Task goal – Your copy should repeat each record exactly and contain none of the pictures.

** Records to use follows **

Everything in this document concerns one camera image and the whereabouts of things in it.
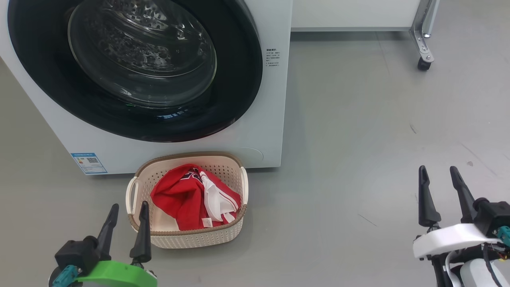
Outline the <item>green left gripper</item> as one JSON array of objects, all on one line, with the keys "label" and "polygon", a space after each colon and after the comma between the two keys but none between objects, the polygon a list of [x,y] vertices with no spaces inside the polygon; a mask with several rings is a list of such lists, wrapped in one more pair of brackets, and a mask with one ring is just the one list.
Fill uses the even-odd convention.
[{"label": "green left gripper", "polygon": [[135,244],[129,253],[132,264],[111,260],[110,247],[119,209],[118,204],[112,205],[97,237],[97,254],[100,262],[88,275],[79,276],[78,283],[84,287],[157,287],[157,276],[142,265],[152,259],[151,223],[147,201],[141,204],[139,230]]}]

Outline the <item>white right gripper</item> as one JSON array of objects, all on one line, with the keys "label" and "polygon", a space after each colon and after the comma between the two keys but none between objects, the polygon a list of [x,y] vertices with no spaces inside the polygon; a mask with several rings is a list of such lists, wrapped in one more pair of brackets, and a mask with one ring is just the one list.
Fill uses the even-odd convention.
[{"label": "white right gripper", "polygon": [[[503,243],[499,238],[487,237],[474,224],[477,211],[473,208],[474,197],[464,182],[458,168],[451,166],[452,185],[457,191],[461,207],[461,223],[446,228],[434,229],[413,241],[414,258],[437,256],[455,250],[462,250],[480,244]],[[418,223],[431,228],[441,221],[430,192],[430,179],[424,165],[418,170]]]}]

** End of Records to use **

Final answer –
Everything in this document concerns one camera image and the whereabouts of things in it.
Outline the <item>green left gripper</item> as one JSON array of objects, all on one line, with the keys "label" and "polygon", a space after each colon and after the comma between the two keys but none between objects, the polygon a list of [x,y] vertices with no spaces inside the polygon; a mask with several rings is a list of such lists, wrapped in one more pair of brackets, and a mask with one ring is just the one list.
Fill uses the even-odd convention.
[{"label": "green left gripper", "polygon": [[135,244],[129,253],[132,264],[111,260],[110,247],[119,209],[118,204],[112,205],[97,237],[97,254],[100,262],[88,275],[79,276],[78,283],[84,287],[157,287],[157,276],[142,265],[152,259],[151,223],[147,201],[141,204],[139,230]]}]

Outline the <item>white right gripper</item> as one JSON array of objects, all on one line, with the keys "label" and "polygon", a space after each colon and after the comma between the two keys but none between objects, the polygon a list of [x,y] vertices with no spaces inside the polygon; a mask with several rings is a list of such lists, wrapped in one more pair of brackets, and a mask with one ring is just the one list.
Fill uses the even-odd convention.
[{"label": "white right gripper", "polygon": [[[503,243],[499,238],[487,237],[474,224],[477,211],[473,208],[474,197],[464,182],[458,168],[451,166],[452,185],[457,191],[461,207],[461,223],[446,228],[434,229],[413,241],[414,258],[437,256],[455,250],[462,250],[480,244]],[[418,223],[431,228],[441,221],[430,192],[430,179],[424,165],[418,170]]]}]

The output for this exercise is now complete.